Creating a CLI with TypeScript

February 17, 2019

Photo by Anders Jildén

Recently, I shared typed-scss-modules, a command-line interface (CLI) for generating type definitions for CSS Modules using SASS. I’ve used many npm packages that provide executable commands, such as tsc from TypeScript, or apollo for Apollo GraphQL tooling, but have never created a package with an executable.

Considering typed-scss-modules is a tool for generating TypeScript type definitions, it seemed fit to also be written in TypeScript. But where to start?

📦 Getting Started

After searching around and also digging through various packages that offered executables the packages below were the most helpful when creating a TypeScript command-line npm package.

Core Tooling

Some of this tooling is specific to TypeScript, but the majority of this is useful for any npm package that includes an executable for doing things like creating the CLI options or printing formatted output.

  • ts-node: TypeScript Node is used to execute TypeScript.
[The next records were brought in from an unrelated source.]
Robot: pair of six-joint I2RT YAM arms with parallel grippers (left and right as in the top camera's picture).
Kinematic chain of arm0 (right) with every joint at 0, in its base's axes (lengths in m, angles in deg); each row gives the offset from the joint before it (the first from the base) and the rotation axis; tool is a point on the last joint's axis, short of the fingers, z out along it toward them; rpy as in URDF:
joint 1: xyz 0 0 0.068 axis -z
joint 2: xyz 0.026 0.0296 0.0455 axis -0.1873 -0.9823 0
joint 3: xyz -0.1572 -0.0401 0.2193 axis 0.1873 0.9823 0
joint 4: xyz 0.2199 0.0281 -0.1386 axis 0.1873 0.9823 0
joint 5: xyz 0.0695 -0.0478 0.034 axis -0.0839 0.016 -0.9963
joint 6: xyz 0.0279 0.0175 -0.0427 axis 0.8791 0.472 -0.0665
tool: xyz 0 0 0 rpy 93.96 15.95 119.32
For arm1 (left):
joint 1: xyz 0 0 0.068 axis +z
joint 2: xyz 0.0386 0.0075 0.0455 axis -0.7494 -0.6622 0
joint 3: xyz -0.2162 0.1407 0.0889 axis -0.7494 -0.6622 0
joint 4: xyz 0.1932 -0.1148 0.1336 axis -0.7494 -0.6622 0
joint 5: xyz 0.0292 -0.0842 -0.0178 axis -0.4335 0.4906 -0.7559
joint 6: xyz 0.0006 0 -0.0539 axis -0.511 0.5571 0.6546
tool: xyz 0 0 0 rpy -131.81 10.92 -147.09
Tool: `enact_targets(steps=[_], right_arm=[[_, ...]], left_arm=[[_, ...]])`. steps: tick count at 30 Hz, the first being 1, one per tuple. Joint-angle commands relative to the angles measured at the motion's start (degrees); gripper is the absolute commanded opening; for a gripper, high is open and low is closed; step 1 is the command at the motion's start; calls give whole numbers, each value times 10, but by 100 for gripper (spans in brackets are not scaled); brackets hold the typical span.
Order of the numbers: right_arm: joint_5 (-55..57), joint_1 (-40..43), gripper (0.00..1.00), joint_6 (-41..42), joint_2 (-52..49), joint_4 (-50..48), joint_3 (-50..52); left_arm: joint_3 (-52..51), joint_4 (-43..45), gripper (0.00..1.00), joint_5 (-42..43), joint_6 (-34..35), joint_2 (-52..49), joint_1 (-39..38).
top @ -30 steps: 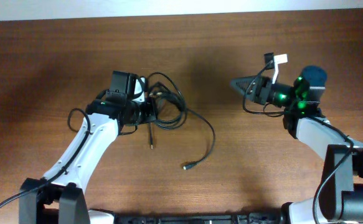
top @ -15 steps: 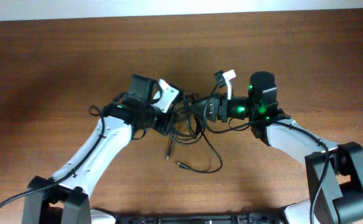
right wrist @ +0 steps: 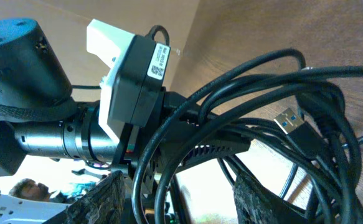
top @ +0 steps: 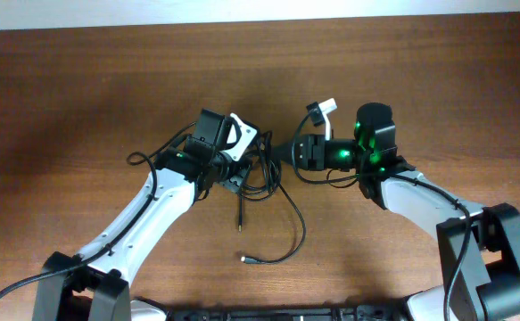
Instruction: Untangle cables
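A tangle of black cables (top: 261, 175) lies at mid-table, held between both arms. My left gripper (top: 240, 168) comes in from the left and is shut on the bundle; in the right wrist view its ribbed black finger (right wrist: 215, 148) sits inside the loops. My right gripper (top: 277, 152) reaches in from the right and stands open, fingers (right wrist: 103, 200) wide apart with several strands (right wrist: 169, 155) running between them. A USB plug (right wrist: 293, 118) sticks out of the bundle. One loose cable (top: 293, 223) trails toward the front and ends in a plug (top: 249, 259).
A second short cable end (top: 240, 223) hangs down from the bundle toward the front. The brown wooden table (top: 81, 98) stretches on all sides; its far edge (top: 260, 20) meets a white wall. The left wrist's white camera housing (right wrist: 128, 62) is close to my right fingers.
My right gripper was shut, empty and far to the right; now it is open at the bundle with strands between its fingers. The left gripper and the bundle have shifted right, toward mid-table.
Both grippers were at the tangle in the middle. Then they stood a little apart with the cables stretched between them. Then the right gripper was far right, shut on nothing, with the bundle at the left gripper and one cable lying loose. Now both are at it again.
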Motion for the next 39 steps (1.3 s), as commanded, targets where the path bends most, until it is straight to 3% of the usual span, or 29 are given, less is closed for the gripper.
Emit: enact_targets(steps=[1,8,9,11,12,15,19,23,28,30,32,33,36,39], right_arm=[[2,-30,54,2,6,2,-2],[46,-66,48,2,6,2,-2],[46,-66,42,2,6,2,-2],[47,-66,7,2,6,2,-2],[47,-66,4,2,6,2,-2],[44,-54,4,-4,6,-24,-2],[16,7,4,34,6,-136,-2],[-10,70,4,89,6,-277,-2],[-10,111,4,90,6,-247,-1],[-10,112,4,90,6,-228,-1],[-10,111,4,87,6,-194,-1],[-10,110,4,70,6,-165,-1],[-5,104,18,-38,6,-53,-1],[-2,93,32,-182,6,38,-1]], left_arm=[[1,5,0,-4,15,1,-3],[1,1,0,-4,14,1,-3],[1,1,0,-4,14,1,-3],[1,1,0,-4,15,1,-3],[1,1,0,-4,14,1,-3],[1,-2,0,-4,16,1,-2],[1,-51,0,-93,113,1,18],[1,-88,0,-102,170,1,52],[1,-88,0,-95,342,1,86],[1,-83,0,-66,370,1,99],[1,-67,0,-33,344,1,103],[1,-46,0,5,278,1,102],[1,-15,0,162,94,1,102],[1,-15,0,320,-10,1,103]])
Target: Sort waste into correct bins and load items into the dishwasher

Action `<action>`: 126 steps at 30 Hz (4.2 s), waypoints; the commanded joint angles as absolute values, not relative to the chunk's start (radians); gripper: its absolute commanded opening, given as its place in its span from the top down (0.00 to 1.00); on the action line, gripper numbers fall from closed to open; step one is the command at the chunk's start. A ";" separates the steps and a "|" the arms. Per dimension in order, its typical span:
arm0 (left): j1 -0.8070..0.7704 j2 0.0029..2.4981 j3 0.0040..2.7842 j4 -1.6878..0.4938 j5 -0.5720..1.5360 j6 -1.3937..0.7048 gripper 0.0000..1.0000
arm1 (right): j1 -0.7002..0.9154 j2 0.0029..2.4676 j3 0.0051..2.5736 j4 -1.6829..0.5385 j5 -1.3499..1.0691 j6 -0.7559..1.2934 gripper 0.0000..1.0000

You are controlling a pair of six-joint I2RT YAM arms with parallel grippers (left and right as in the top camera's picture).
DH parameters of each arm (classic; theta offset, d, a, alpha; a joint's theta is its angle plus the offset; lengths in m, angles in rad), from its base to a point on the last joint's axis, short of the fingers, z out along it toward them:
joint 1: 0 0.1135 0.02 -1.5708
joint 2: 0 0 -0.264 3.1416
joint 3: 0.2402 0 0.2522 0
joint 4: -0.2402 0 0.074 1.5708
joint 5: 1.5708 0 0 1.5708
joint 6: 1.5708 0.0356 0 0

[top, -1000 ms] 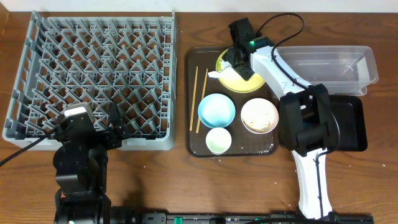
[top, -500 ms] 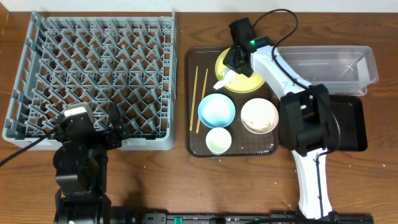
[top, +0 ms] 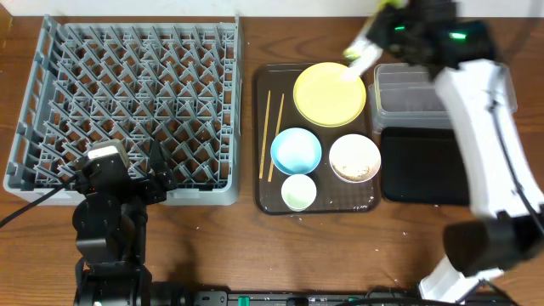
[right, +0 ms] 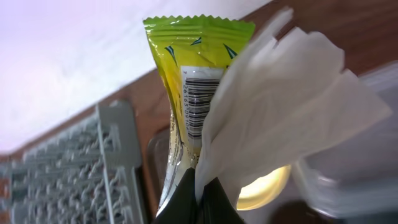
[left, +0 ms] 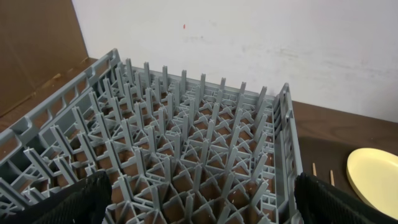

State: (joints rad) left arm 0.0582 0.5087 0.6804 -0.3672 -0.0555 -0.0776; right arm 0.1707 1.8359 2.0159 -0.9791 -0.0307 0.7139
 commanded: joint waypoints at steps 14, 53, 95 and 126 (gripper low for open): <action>0.063 0.508 0.704 -0.366 -0.064 -0.072 0.05 | -0.044 2.055 1.978 -1.065 0.127 0.887 0.98; 0.063 0.508 0.704 -0.366 -0.064 -0.072 0.05 | 0.131 1.898 1.980 -1.076 -0.169 0.428 0.18; 0.063 0.508 0.704 -0.366 -0.064 -0.072 0.05 | 0.622 2.342 1.980 -0.898 0.042 0.413 0.46; 0.063 0.508 0.704 -0.366 -0.064 -0.072 0.05 | 0.546 2.101 1.879 -1.467 0.082 0.574 0.64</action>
State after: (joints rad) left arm 0.0582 0.5087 0.6804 -0.3668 -0.0555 -0.0776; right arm 0.5350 2.0876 1.9266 -1.4616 0.0685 0.5632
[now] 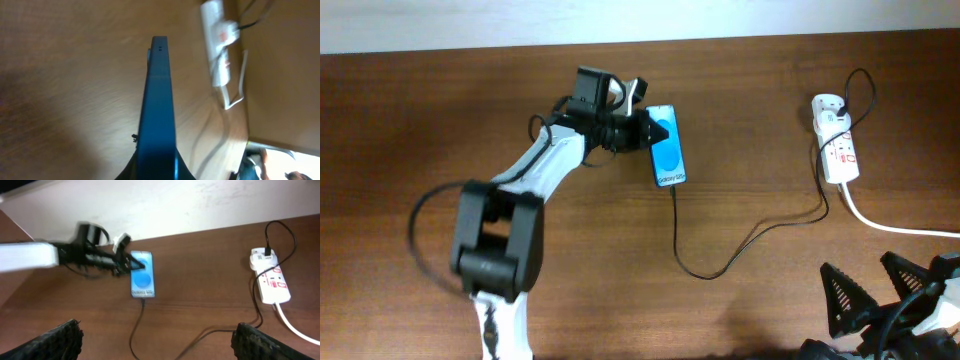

This is useful in development to run the CLI without needing to build anything. Adding a custom script to package.json with the same name will enable executing the script the similarily during development and in the published version. For example, adding "my-script": "ts-node ./lib/cli.ts" to the package.json scripts property will running it with yarn my-script or npm run my-script.

  • yargs: Yargs helps build interactive command line tools, by parsing arguments and generating a user interface. There are also other packages like commander.js that can be used for this as well. On an unrelated note, the type definitions for yargs (@types/yargs) are impressive. They allow chaining methods that build up a final object with all of the CLI options with the proper types.

  • chalk: Chalk provides terminal string styling to display messages in different ways depending on the context. The gif below is an example of using typed-scss-modules and the output, which is styled using chalk. If looking to create a more complex CLI, consider giving ink a try. It also may be a better fit for typed-scss-modules to show the total number of type definitions generated, rather than a full list of every file which could get lengthy in larger projects.